What is required:
Isolate every line in the data with the string "metal" and copy it.

[Stored records]

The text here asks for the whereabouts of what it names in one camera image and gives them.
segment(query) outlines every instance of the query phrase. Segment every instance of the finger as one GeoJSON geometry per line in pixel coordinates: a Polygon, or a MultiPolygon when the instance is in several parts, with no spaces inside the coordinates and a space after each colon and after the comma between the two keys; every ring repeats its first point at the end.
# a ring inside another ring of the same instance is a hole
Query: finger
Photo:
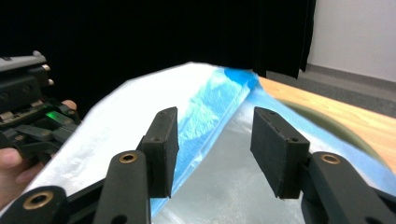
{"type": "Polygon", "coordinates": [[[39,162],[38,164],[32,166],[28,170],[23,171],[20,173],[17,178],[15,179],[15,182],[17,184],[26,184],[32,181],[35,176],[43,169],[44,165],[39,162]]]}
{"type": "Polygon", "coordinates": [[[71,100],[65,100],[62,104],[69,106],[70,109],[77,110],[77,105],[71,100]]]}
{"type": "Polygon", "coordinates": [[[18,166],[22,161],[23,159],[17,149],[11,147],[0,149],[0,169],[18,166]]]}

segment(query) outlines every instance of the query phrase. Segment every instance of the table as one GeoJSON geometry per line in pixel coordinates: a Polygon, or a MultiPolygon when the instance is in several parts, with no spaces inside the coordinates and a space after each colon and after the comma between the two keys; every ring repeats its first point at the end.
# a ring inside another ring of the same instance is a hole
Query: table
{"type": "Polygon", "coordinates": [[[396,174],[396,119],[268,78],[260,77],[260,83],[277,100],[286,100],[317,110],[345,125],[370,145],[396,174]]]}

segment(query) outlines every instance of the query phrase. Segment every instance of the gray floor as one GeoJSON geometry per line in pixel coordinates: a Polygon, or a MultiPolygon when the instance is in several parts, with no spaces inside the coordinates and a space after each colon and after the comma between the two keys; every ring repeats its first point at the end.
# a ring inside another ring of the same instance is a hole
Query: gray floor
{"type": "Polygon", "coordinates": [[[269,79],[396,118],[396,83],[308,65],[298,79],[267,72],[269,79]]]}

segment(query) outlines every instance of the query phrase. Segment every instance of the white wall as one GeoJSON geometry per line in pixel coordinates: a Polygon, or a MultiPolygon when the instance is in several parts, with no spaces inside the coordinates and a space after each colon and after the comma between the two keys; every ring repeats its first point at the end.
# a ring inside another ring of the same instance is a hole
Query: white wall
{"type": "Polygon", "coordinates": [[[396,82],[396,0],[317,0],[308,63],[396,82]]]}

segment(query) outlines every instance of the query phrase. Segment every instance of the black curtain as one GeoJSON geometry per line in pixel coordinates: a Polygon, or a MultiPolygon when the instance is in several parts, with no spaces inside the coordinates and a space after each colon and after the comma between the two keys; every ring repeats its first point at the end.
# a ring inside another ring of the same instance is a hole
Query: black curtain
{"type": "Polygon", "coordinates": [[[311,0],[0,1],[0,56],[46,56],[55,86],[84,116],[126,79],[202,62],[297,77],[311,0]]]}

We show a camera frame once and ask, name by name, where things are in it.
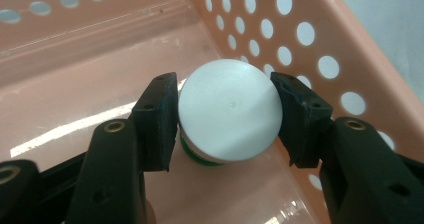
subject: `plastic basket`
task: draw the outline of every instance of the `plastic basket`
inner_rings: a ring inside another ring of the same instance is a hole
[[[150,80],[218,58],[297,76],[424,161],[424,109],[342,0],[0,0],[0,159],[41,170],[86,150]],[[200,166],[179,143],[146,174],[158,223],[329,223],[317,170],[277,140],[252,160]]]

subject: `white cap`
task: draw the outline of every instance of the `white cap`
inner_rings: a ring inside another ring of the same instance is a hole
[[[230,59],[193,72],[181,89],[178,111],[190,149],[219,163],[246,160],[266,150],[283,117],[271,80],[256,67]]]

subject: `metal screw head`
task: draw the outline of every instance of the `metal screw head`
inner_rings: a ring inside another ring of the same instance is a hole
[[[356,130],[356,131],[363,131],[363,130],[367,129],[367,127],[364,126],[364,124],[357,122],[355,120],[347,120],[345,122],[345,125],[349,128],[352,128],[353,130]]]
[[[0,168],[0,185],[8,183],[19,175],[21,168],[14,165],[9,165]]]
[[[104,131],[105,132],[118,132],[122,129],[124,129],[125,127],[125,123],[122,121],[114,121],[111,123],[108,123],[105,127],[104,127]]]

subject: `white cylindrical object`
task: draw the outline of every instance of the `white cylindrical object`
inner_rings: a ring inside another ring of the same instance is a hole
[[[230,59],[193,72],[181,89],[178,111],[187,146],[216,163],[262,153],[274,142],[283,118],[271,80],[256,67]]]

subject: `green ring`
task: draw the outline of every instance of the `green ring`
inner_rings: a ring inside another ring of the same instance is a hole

Written solution:
subject: `metal screw head`
task: draw the outline of every instance of the `metal screw head`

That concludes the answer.